Funtleyder, who focuses on
biotechs worth more than $1 billion, has added to some positions on recent
market weakness. But he hasn't done much on the short side. He has been hedging
with options, but noted that this downside protection has gotten more expensive
in recent weeks.
In the small cap space,
selected names are generating interest, but recent volatility, low liquidity
and performance fears are pushing away some investors who might usually be more
receptive to this group. Buysiders said the ability to minimize financing risk
is crucial for these companies.
Pinniger noted liquidity in
some of his small cap names has dried up, with trading volumes consistently
below the 100-day moving average.
"Everything is grinding to
a halt. You can't tidy up or add to small cap positions," he said. "For
us it's difficult to make an investment decision because of liquidity and volatility.
Plus valuations aren't very cheap anywhere but big caps."
Conversely, Fidelity's Kaul is
embracing small caps, participating in financings for companies he sees as
fundamentally strong but currently out of favor.

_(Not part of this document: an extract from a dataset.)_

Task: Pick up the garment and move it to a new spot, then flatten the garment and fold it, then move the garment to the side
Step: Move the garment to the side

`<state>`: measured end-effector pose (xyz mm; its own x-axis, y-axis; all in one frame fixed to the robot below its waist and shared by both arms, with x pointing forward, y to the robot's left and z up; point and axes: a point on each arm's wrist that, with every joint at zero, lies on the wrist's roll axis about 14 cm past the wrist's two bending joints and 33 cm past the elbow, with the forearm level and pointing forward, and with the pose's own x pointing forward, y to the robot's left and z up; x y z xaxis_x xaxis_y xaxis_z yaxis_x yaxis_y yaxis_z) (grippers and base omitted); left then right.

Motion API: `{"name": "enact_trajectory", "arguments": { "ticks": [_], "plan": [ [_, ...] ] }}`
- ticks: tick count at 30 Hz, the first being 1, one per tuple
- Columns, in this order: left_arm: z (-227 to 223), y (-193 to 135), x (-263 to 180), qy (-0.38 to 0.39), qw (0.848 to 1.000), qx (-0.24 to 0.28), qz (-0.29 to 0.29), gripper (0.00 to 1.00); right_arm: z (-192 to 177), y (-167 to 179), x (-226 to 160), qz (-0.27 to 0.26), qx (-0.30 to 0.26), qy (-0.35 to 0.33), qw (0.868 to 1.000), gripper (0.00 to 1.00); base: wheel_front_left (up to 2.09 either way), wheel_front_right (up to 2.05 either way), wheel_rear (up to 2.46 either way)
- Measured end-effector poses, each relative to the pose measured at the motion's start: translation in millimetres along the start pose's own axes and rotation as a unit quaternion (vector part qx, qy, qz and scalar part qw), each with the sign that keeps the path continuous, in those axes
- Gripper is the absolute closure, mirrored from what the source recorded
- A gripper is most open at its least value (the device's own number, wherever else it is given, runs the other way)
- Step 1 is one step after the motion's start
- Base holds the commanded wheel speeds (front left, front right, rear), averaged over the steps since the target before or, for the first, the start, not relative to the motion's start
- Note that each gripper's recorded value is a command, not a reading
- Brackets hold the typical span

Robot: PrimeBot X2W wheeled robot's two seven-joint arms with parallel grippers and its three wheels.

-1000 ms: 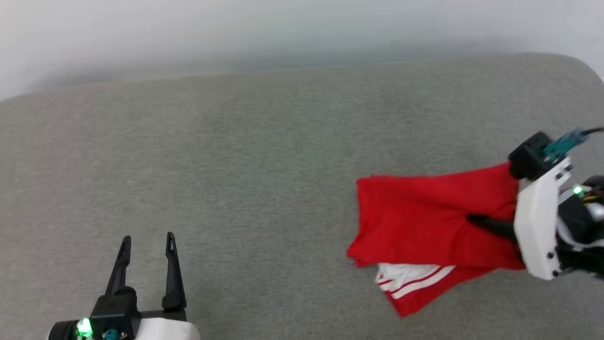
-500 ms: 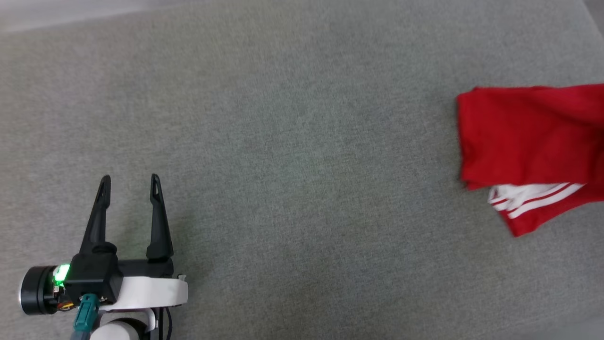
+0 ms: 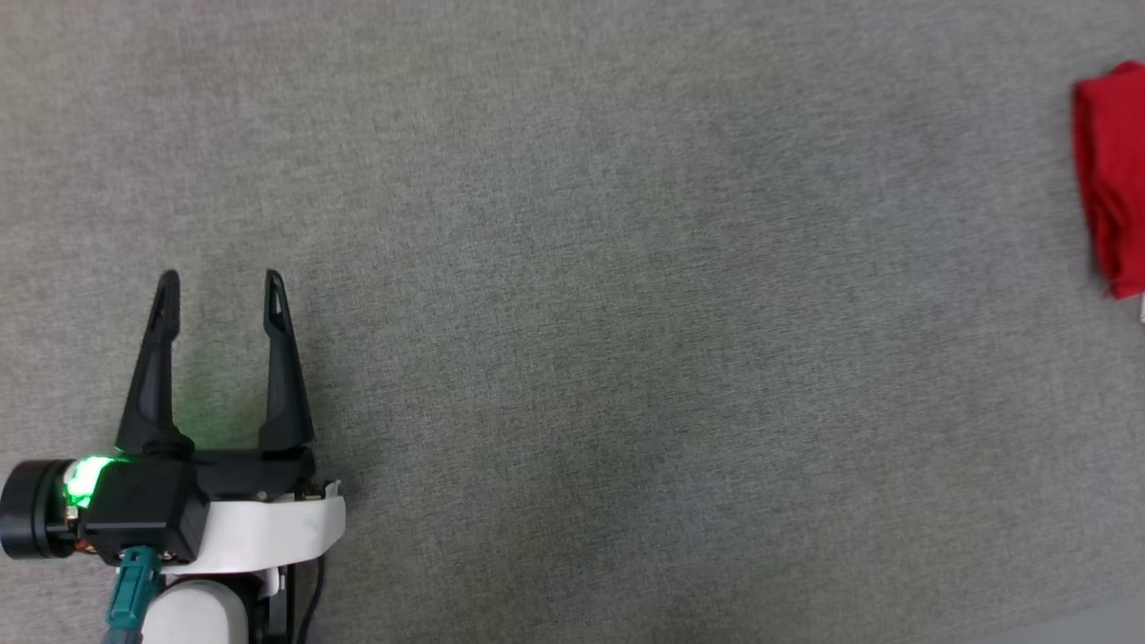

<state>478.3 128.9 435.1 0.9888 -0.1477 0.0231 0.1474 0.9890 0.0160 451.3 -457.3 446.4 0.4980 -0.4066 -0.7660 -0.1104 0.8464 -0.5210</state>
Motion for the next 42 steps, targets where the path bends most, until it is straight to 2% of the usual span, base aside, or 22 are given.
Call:
{"name": "enact_trajectory", "arguments": {
  "ticks": [7,8,9,10,13,17,20,22,24,29,35,39,42],
  "plan": [
    [-7.8,4.4,4.2,0.004,1.0,0.005,0.004,0.0,-13.3,-1.7,23.4,-0.016,0.033,0.016,0.999,1.0,0.0,0.0,0.0],
    [-6.4,3.9,4.7,0.002,1.0,0.005,0.003,0.0,-12.7,-2.2,23.9,-0.019,0.033,0.01,0.999,0.9,0.0,0.0,0.0],
    [-4.4,3.9,4.9,0.0,1.0,0.006,0.004,0.0,-13.6,-3.9,23.8,-0.023,0.037,0.009,0.999,0.42,0.0,0.0,0.0],
    [-2.7,4.1,4.5,-0.002,1.0,0.006,0.005,0.0,-13.8,-5.0,23.3,-0.024,0.048,0.006,0.999,0.0,0.0,0.0,0.0],
    [5.3,3.5,1.5,-0.007,1.0,0.007,0.007,0.0,-12.4,-7.5,17.8,-0.032,0.052,-0.01,0.998,0.0,0.0,0.0,0.0],
    [19.9,2.6,-8.8,-0.015,1.0,0.003,0.015,0.0,12.8,-23.2,-2.7,-0.055,0.043,-0.084,0.994,0.0,0.0,0.0,0.0],
    [33.4,2.7,-19.1,-0.023,0.999,0.002,0.022,0.0,42.5,-45.6,-29.3,-0.088,0.035,-0.178,0.98,0.0,0.0,0.0,0.0],
    [42.1,3.1,-27.2,-0.028,0.999,0.002,0.025,0.0,64.9,-56.2,-50.4,-0.106,0.031,-0.248,0.962,0.0,0.0,0.0,0.0],
    [49.4,5.1,-36.2,-0.032,0.999,0.005,0.031,0.0,86.6,-58.3,-70.5,-0.115,0.037,-0.32,0.94,0.0,0.0,0.0,0.0],
    [66.3,12.7,-57.9,-0.042,0.998,0.009,0.053,0.0,134.0,-47.6,-124.8,-0.119,0.061,-0.486,0.863,0.0,0.0,0.0,0.0],
    [79.9,19.1,-80.8,-0.051,0.996,0.011,0.072,0.0,166.5,3.4,-170.6,-0.076,0.076,-0.585,0.804,0.0,0.0,0.0,0.0],
    [84.6,23.8,-95.2,-0.052,0.995,0.015,0.081,0.0,181.9,47.3,-215.7,-0.035,0.085,-0.648,0.756,0.0,0.0,0.0,0.0],
    [87.9,26.6,-104.6,-0.054,0.995,0.018,0.086,0.0,176.2,79.2,-232.3,0.001,0.099,-0.666,0.739,0.0,0.0,0.0,0.0]
  ]
}}
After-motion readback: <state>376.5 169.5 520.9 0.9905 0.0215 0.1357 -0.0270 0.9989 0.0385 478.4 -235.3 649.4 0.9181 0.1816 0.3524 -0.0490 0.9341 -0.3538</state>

"With the macro perception
of risk, a lot of the smaller biotechs are getting thrown out the window.
Everything that's risk-oriented and smaller cap have been suffering," he
said. "I'm looking for companies with good data that need cash and that
will do financings at very discounted prices."
He added: "This plays to
our strengths. We have a comparative advantage being a large long-term fund,
not a hedge fund that has to worry about investors pulling out on a poor
quarter. The small companies that I bought on the panic in 2008 have had very good
returns."
Kaul's conclusion: "Fundamental
investing is not working in the short term, but it does in the long term. The
macro environment is very bad, but biotech has never been better."
He singled out oncology,
antibiotics, cardiovascular and diagnostics as "good areas to be in.
Orphan diseases have been an ongoing theme for a while. These are areas where
drugs can add important value in terms of patient value or in terms of
cost-benefit ratio."
Muijrers is investing in smaller cap companies if he can participate
in a financing to ensure the company is well capitalized, rather than buying
shares on the open market. Last quarter, he participated in financings for two
microcaps: gastrointestinal play Synergy
Pharmaceuticals Inc. and neurology company AcelRx
Pharmaceuticals Inc.
"There are a lot of
companies that trade close to cash and have an interesting pipeline," he
said.
Aghazadeh sees small caps as
full of opportunities, but also worries about financing risk in this environment.
"We generally keep a long
bias and look for assets that are of strategic value to pharmas. With the
market volatility, that's not always easy to do, but we think that's the right
thing to do," he said.
Converting to
volatility
No one expects financing
activity over the remainder of the year to hit the levels of the first quarter (see
"Financing in the Age of Volatility").
"The first quarter was
very, very active; a lot of people have filled up the gas tank," noted
Matthias Spaenle of Oppenheimer.
Rahul Chaudhary of Leerink
Swann agreed. "In the first quarter, companies that needed to finance or
had the ability to finance did so. A lot of supply got cleared out," he
said.
Follow-ons, in particular, have
pulled back. Some biotechs have opted instead for convertible offerings, which
allow investors to take advantage of volatility while minimizing risk. Bankers
also see a lot of pent up demand for converts after a relative dearth of these
offerings.
Another reason follow-ons have
dried up is that investors didn't like the prices biotech are seeking.
"A number of deals that
were out didn't get done because issuers didn't want to take the price. They
were a little more price sensitive, and the discounts that investors expected
were just too deep," Spaenle said. "I wouldn't like to invest at a
52-week high if I was an investor."
Reikes noted larger cap names
are actively financing, with the real pullback being among smaller caps.
"We've seen a visible
increase in financing by bigger cap, more established names, particularly those
that finance in the wake of positive news like BioMarin, Alkermes and Jazz,"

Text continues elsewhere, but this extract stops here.